Data items:
_ _ _ _ _

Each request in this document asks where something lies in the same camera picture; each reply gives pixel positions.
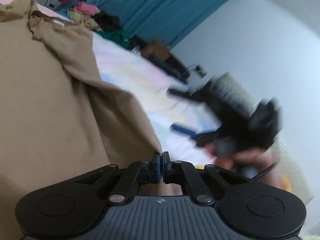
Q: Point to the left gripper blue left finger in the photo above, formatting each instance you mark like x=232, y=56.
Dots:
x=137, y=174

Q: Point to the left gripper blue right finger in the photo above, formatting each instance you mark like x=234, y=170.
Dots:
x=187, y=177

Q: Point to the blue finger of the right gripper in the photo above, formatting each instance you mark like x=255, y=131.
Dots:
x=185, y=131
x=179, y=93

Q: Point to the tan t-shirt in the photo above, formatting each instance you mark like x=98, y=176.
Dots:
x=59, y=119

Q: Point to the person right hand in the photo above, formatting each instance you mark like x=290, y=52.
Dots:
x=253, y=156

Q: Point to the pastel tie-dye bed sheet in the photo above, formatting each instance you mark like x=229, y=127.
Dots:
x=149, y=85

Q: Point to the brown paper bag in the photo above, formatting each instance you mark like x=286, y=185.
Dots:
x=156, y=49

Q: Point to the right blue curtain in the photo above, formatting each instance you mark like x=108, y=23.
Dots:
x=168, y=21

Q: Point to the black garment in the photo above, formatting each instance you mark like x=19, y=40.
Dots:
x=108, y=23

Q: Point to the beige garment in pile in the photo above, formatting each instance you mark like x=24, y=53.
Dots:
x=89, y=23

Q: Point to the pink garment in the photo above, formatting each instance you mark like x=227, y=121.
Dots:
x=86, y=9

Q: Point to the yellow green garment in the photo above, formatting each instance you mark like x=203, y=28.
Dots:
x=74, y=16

_ _ _ _ _

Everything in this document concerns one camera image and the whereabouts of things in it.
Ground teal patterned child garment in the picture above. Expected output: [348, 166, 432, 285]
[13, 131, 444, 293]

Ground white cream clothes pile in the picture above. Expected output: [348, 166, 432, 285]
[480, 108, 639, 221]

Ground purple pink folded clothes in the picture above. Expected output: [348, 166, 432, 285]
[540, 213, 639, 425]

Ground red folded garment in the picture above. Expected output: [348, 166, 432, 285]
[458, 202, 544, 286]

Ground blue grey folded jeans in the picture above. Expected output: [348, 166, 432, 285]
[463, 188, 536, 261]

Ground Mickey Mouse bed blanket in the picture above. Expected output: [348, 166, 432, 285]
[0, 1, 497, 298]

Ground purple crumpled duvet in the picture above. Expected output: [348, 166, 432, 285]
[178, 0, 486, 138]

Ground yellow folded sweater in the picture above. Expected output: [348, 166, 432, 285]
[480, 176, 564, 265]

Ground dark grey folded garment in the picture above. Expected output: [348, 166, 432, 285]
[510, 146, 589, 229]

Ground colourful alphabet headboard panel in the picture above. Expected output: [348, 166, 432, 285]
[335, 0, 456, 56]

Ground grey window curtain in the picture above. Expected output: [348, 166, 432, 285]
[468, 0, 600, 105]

_ _ _ _ _

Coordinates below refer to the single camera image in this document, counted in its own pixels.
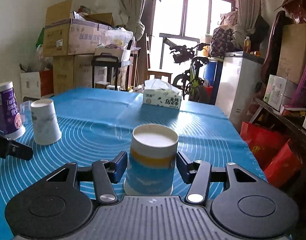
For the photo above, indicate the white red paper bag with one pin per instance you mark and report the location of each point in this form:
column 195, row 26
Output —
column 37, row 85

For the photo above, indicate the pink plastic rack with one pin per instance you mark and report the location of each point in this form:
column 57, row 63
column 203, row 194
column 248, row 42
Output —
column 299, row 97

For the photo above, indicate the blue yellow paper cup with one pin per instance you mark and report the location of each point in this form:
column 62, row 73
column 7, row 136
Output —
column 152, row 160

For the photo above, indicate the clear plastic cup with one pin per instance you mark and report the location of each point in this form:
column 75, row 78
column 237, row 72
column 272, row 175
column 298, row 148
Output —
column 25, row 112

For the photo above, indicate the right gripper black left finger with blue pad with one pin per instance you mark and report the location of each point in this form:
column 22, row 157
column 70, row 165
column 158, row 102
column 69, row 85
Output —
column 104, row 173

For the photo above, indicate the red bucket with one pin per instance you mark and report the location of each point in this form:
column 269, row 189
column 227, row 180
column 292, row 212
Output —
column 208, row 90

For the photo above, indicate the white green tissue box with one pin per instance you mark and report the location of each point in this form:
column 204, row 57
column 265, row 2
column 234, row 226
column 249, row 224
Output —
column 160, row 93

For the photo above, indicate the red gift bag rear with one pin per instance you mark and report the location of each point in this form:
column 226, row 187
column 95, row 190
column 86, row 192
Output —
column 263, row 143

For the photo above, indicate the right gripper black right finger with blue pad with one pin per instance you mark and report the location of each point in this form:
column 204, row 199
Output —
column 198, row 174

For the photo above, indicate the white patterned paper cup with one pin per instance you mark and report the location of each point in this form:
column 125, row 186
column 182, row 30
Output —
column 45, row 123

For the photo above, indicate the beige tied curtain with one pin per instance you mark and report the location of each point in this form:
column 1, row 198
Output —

_ _ _ _ _

● Goal of the exercise: Using the records above, count the lines that hold the string "paper", and give back only the result.

● Task result: 4